相変わらずお弟子さんが忙しそうだったけれど、事情を説明して暫く離れるので剣を見てほしいと言ったら快諾してくれた。いい人だ。
「馬鹿やろうが!何を斬りやがった!」
って思ったら、怒られた。亀の甲羅を無理に突いたのがバレたらしい。さすがである。
ここは素直にごめんなさいをし、砥ぎの時間を聞いたところ2時間要ると言われた。その間に準備がそろいそうだなぁ。

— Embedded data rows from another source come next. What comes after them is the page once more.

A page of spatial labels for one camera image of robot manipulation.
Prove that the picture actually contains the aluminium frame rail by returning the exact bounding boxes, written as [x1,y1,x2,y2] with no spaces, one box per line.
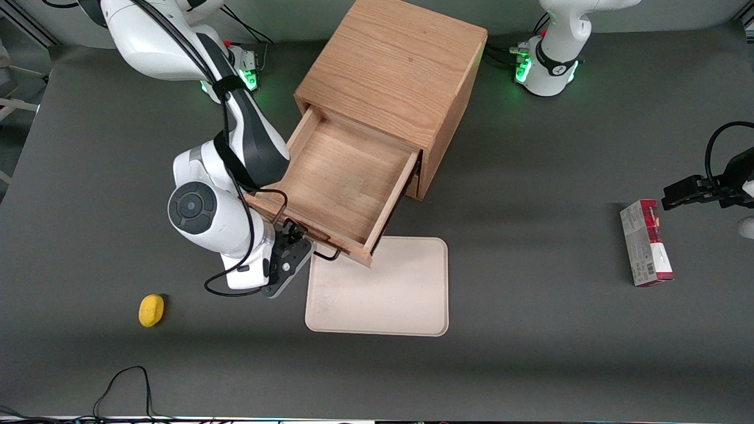
[0,0,59,48]

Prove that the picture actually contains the black base cables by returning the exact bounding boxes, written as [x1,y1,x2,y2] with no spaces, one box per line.
[221,5,275,45]
[483,42,531,71]

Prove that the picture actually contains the black right base cables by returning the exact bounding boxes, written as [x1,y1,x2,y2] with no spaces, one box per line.
[221,5,275,45]

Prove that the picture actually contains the white rectangular tray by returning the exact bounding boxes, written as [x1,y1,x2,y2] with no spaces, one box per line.
[305,237,449,337]

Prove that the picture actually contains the white stand frame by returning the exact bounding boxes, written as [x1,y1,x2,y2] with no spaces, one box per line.
[0,41,45,124]

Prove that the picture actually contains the yellow lemon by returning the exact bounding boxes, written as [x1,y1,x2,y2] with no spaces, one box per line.
[138,294,166,328]

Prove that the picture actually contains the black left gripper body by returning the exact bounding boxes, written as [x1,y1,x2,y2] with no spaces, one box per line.
[716,147,754,210]

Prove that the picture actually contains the thin black floor cable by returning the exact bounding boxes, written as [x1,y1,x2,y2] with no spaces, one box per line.
[0,365,177,424]

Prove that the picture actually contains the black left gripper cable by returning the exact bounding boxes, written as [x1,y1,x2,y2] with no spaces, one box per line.
[705,121,754,189]

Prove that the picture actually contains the wooden drawer cabinet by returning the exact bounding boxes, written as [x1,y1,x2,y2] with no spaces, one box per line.
[293,0,488,201]

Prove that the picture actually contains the wooden drawer with black handle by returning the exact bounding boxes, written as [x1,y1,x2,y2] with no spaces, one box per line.
[243,106,422,269]

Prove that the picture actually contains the black left base cables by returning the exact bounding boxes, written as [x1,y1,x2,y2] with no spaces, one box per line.
[483,42,531,71]

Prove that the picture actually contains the red plaid cardboard box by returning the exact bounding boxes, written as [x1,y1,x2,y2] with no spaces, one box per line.
[620,199,676,287]

そしてせっかくプロが居るので、砥ぎ石について聞いたら、オースィ師匠が売ってくれるとの事。ただ、シュライブングの剣じゃなくて友達が使う投げナイフ用なんですけど、と言ったら素人にも適当に扱いやすいものを売ってくれた。有難い事である。
ちょっと買い物に時間がかかりそうなので、その間に可哀想な黒小人にご飯の差し入れをしてあげる事にする。食べ物は好みが分からなかったので、お爺さんの店の近くで売ってたピタサンドみたいなもの。謎肉が挟まっており、おいしそうだ。ただ、どうしても先日のトンガルーが脳裏をかすめる。あれ、確か脱走した家畜だったよね・・・。確か。まぁNPCと思しき方々も普通に買って食べ歩いてらっしゃる様なので、気にしないことにする。
後学の為、自分の分も入れて2つ購入。あと、水筒の中にお茶を買い入れてもらう。
「ちょっと、自分の買い物もあるので、時間がかかりそうです。先にお腹減ってるかと思って、ご飯を持ってきました。」
「神仏よ~」
先ほどの亀のあたりに戻ると、とうとう自分は2神合体を果たしたみたい。なんか強そう。

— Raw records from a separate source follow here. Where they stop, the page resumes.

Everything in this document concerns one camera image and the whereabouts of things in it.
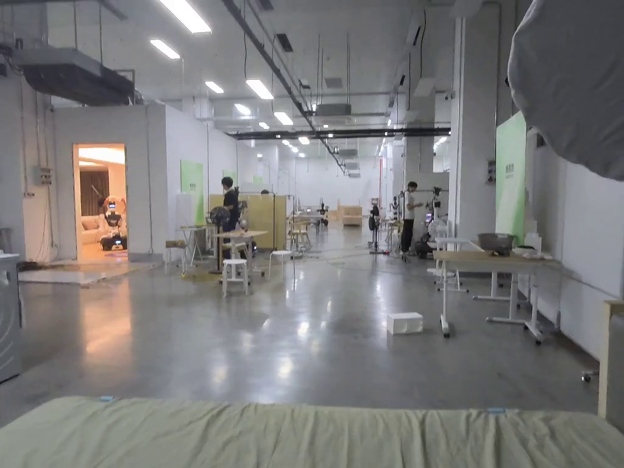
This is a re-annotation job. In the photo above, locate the white box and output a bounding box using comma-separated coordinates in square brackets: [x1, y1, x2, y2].
[387, 311, 424, 336]

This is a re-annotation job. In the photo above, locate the grey softbox lamp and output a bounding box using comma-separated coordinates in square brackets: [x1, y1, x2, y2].
[508, 0, 624, 182]

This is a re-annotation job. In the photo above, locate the grey washing machine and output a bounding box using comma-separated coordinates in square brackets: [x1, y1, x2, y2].
[0, 253, 23, 383]

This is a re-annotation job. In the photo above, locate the white robot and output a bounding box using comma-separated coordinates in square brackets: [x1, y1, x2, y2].
[97, 196, 129, 252]

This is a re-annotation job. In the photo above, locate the black standing fan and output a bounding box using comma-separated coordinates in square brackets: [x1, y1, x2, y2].
[367, 204, 384, 255]
[208, 205, 231, 277]

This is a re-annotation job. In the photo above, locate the wooden table with white legs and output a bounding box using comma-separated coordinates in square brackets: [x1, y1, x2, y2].
[212, 230, 270, 278]
[433, 233, 562, 345]

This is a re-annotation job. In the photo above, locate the white round stool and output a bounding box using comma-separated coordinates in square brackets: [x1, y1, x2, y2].
[269, 250, 293, 282]
[221, 258, 250, 297]

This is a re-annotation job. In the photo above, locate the bed with pale green sheet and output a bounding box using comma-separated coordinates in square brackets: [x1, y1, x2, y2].
[0, 395, 624, 468]

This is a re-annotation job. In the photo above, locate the white standing fan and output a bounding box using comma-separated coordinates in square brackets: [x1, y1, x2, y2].
[427, 217, 449, 254]

そして、二人でお昼の時間。ハムハムと謎肉サンドを食べながら、熱いお茶を飲む。小さいティラ君が謎肉ピタサンドを食べると、とてもピタサンドが大きく見えるから不思議である。
食べながらティラ君に『そういえば、テントなどは要らんのか』と聞いたところ、お金がもったいないと答えられた。いつもはどうしてるのかと聞いてみたら、毛布にくるまって木のウロなどに寝てるらしい。それでも一晩に何度も魔物が出るらしい。それは泥だらけにもなりますね・・・?

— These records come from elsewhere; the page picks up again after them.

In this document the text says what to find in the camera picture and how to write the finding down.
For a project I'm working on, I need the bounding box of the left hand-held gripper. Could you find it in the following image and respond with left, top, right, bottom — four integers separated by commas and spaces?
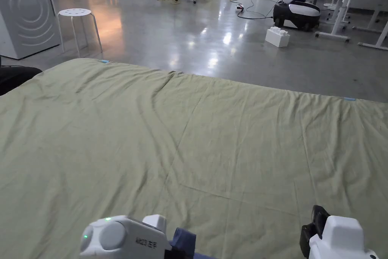
79, 215, 186, 259

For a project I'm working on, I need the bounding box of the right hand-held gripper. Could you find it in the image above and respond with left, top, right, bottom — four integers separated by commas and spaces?
299, 205, 378, 259

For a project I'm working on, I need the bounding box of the dark blue garment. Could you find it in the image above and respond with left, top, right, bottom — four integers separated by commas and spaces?
168, 227, 217, 259

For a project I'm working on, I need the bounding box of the bed with pale green sheet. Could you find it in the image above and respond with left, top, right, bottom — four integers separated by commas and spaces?
0, 58, 388, 259

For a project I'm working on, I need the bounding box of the black chair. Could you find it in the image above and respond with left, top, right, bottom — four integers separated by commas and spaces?
0, 65, 43, 96

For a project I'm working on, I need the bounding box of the white foam block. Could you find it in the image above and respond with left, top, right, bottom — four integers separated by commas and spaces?
265, 27, 291, 49

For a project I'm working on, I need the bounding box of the white round stool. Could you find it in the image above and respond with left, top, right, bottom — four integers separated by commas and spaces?
56, 8, 103, 58

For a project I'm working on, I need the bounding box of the white and black robot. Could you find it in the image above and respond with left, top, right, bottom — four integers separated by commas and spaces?
272, 0, 322, 32

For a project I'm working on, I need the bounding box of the white washing machine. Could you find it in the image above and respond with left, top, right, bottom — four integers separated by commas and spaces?
0, 0, 63, 60

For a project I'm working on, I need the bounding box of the black cable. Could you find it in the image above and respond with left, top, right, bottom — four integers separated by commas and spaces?
230, 0, 284, 20

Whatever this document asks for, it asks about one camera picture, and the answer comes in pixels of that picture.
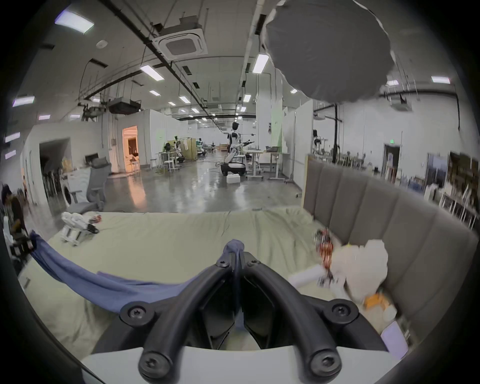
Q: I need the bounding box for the bed with pale green sheet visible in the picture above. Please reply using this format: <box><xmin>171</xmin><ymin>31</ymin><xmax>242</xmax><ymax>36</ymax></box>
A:
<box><xmin>17</xmin><ymin>208</ymin><xmax>413</xmax><ymax>361</ymax></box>

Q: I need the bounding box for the spare white hand-held gripper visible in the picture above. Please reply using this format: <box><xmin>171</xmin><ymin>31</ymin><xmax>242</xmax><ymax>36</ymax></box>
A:
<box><xmin>60</xmin><ymin>211</ymin><xmax>101</xmax><ymax>247</ymax></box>

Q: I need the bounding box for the grey padded headboard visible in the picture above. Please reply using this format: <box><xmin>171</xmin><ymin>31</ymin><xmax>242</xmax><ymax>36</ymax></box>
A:
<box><xmin>302</xmin><ymin>154</ymin><xmax>480</xmax><ymax>338</ymax></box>

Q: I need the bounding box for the grey office chair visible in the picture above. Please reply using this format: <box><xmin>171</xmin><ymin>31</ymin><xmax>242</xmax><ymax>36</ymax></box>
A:
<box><xmin>65</xmin><ymin>157</ymin><xmax>113</xmax><ymax>215</ymax></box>

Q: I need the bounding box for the white rolled tube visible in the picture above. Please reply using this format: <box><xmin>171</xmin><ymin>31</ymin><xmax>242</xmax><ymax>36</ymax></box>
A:
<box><xmin>288</xmin><ymin>265</ymin><xmax>328</xmax><ymax>290</ymax></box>

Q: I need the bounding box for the white washing machine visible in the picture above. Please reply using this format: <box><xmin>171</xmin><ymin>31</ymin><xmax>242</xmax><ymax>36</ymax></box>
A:
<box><xmin>59</xmin><ymin>173</ymin><xmax>81</xmax><ymax>208</ymax></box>

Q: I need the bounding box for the grey photo umbrella on stand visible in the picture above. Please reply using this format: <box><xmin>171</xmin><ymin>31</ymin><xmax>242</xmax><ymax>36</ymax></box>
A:
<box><xmin>262</xmin><ymin>0</ymin><xmax>397</xmax><ymax>166</ymax></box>

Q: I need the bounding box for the orange packet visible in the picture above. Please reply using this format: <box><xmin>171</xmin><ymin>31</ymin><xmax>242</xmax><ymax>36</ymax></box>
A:
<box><xmin>364</xmin><ymin>293</ymin><xmax>389</xmax><ymax>311</ymax></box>

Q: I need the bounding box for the white standing desk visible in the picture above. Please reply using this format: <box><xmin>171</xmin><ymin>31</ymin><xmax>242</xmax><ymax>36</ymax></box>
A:
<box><xmin>244</xmin><ymin>146</ymin><xmax>291</xmax><ymax>181</ymax></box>

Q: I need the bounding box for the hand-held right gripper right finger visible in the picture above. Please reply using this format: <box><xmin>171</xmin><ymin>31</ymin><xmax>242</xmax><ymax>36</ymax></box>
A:
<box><xmin>240</xmin><ymin>251</ymin><xmax>360</xmax><ymax>382</ymax></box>

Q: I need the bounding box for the crumpled white cloth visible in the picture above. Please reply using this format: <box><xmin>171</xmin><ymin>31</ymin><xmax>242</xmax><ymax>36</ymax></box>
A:
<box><xmin>330</xmin><ymin>239</ymin><xmax>389</xmax><ymax>304</ymax></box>

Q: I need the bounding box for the red and black wired device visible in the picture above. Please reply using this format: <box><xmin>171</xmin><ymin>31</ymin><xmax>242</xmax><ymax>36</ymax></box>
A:
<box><xmin>314</xmin><ymin>228</ymin><xmax>335</xmax><ymax>283</ymax></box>

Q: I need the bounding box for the pale purple phone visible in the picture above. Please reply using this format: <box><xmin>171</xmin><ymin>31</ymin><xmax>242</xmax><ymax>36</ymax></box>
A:
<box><xmin>380</xmin><ymin>321</ymin><xmax>410</xmax><ymax>360</ymax></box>

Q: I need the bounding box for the person's body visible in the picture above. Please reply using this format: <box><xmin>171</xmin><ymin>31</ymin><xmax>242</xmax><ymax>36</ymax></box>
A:
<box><xmin>1</xmin><ymin>184</ymin><xmax>28</xmax><ymax>241</ymax></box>

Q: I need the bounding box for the row of shelves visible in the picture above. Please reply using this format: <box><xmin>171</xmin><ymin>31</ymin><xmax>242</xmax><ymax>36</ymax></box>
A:
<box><xmin>424</xmin><ymin>150</ymin><xmax>480</xmax><ymax>230</ymax></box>

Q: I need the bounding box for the dark blue shirt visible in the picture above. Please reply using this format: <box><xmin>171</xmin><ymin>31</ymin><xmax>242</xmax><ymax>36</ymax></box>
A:
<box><xmin>29</xmin><ymin>229</ymin><xmax>245</xmax><ymax>316</ymax></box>

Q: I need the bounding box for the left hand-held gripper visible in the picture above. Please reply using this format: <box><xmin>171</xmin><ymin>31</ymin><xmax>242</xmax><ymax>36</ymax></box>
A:
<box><xmin>9</xmin><ymin>233</ymin><xmax>38</xmax><ymax>264</ymax></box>

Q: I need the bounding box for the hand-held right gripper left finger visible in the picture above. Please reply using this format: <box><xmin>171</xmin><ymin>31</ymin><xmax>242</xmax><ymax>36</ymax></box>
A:
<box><xmin>119</xmin><ymin>252</ymin><xmax>240</xmax><ymax>383</ymax></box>

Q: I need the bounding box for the white humanoid robot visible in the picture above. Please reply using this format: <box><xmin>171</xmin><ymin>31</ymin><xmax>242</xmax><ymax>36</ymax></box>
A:
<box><xmin>220</xmin><ymin>121</ymin><xmax>260</xmax><ymax>177</ymax></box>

この辺だと湖の側は敵がほとんど出ないですと教えてあげると、ティラ君はがぜん興味を示したので、次の待ち合わせはシュンさんの居る湖辺りになった。魔物は出ないが幽霊は出ると言った方がいいのだろうか?
「ところで、兎君は?」
と、至極もっともなことをティラ君に聞かれる。
「なんか、厳つい男性の方が撫でようと迫って逃げちゃいました。森が好きだと思うので、近くには居るんじゃないですかね?」
そう言ったら、なんか腰のあたりをパコパコティラ君に殴られる。
何でじゃ。
「つめたい!つめたい!」
半泣きになってパコパコされる。大して痛くはないけれど。
うーん、そう言われても。
「自分と兎君の関係性って、今の所不明なんですよね?なんかいつも兎君が突然現れて、後頭部に納まって、一緒にいて、気づくといなくなる。そんな感じですね?」
それでも納得いかないのか「うー。」と言いながら涙目で見上げてくる。
子どもを泣かしてるみたいで微妙な気持ちになるから止めなさいな。
「兎君には兎君の自由と考えがあると思いますし、兎君は強いですから。また気が向いたら来てくれるんじゃないですかね・・・。」
自分で言っといて、ちょっとダメージを食らったけれど、動物には無理強いしないと決めている。尊重する気持ちは相手に伝わるかなって。相手がしてほしい事が何かを観察して少しずつ分かり合うしかないわけで。
「うー・・・会いたかった。」
ポツリと、ティラ君は一言そうこぼす。
「そうですね。」
黒小人の正直な答えに思わず少し笑みがこぼれてしまう。
そうですね、自分もそういう気持ちです。
こういう黒小人の素直な面は割合嫌いじゃないんですよね。
―――自分も、兎君に会えなくて、少し寂しいです。